Since the franchise was established, the team has had 19 captains, including Bobby Clarke, who captained the Flyers to two Stanley Cups in 1973–74 and 1974–75, and is the only player to have scored over 1,000 points for the Flyers. Clarke was awarded the Hart Memorial Trophy as the NHL's most valuable player three times, and was inducted into the Hockey Hall of Fame in 1987. Twelve other players who have appeared for the Flyers have been inducted into the Hockey Hall of Fame: Bobby Clarke, Bill Barber, Paul Coffey, Peter Forsberg, Dale Hawerchuk, Mark Howe, Eric Lindros, Adam Oates, Bernie Parent, Chris Pronger, Mark Recchi, Darryl Sittler and Allan Stanley. Six players have been honored by having their number retired by the Flyers: Barber, Clarke, Howe, Lindros, Parent and Barry Ashbee. Twenty-seven people have been inducted into the Flyers Hall of Fame since its establishment in 1988, of which twenty-two have been players.

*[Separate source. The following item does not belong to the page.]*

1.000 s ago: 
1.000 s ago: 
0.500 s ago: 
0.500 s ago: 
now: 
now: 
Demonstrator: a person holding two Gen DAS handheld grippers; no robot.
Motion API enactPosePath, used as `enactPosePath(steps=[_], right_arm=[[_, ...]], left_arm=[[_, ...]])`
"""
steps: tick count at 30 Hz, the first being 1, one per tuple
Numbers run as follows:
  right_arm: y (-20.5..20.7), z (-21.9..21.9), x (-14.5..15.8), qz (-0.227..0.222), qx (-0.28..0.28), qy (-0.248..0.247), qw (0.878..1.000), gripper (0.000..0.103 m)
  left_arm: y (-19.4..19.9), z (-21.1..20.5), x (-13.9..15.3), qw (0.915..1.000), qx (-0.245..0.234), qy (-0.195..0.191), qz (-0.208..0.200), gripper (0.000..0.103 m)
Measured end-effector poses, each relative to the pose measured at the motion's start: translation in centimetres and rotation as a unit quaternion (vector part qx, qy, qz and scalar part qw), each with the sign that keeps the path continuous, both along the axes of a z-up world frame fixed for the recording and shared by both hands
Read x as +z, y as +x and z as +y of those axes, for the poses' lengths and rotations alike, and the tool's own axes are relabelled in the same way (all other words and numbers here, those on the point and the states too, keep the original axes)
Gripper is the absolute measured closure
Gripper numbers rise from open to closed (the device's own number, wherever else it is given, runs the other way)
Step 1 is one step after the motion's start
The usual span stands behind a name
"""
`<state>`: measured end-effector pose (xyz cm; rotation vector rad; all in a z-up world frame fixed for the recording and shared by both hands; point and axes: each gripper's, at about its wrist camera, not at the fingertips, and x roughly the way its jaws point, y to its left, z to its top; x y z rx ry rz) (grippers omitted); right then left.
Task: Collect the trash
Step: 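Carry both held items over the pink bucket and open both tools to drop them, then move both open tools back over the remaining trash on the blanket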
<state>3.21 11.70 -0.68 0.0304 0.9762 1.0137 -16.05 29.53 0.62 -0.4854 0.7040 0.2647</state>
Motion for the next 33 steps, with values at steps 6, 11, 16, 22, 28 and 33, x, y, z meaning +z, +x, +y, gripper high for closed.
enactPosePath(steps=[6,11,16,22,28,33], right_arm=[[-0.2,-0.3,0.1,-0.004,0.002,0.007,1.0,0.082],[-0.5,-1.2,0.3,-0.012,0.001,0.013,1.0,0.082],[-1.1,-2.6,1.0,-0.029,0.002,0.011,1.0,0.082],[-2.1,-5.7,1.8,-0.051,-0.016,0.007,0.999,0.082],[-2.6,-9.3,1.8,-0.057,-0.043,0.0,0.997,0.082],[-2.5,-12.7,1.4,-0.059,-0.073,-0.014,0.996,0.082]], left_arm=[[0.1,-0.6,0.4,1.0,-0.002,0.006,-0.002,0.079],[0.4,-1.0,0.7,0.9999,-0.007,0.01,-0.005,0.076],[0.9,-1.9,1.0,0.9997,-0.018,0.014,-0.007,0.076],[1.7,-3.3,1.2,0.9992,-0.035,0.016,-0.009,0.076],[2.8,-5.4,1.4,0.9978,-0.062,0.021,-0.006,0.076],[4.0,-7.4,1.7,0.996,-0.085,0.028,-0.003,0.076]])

In addition to leading the team in points both in the regular season and playoffs, Clarke also holds the records for the most appearances and most assists for the Flyers in both regular season and playoffs. Fellow Stanley Cup winner Barber has scored the most goals for the team with his 420 regular season and 53 playoff goals. Rick Tocchet spent the most time in the penalty box during the regular season for the Flyers, accruing 1,817 minutes in total, while Dave Schultz's 363 penalty minutes are the most by a Flyer in the playoffs. Among goaltenders, Roman Cechmanek boasts the best goals against average and save percentage in the regular season (excluding Marc D'Amour and Robbie Moore, neither of whom made more than five appearances).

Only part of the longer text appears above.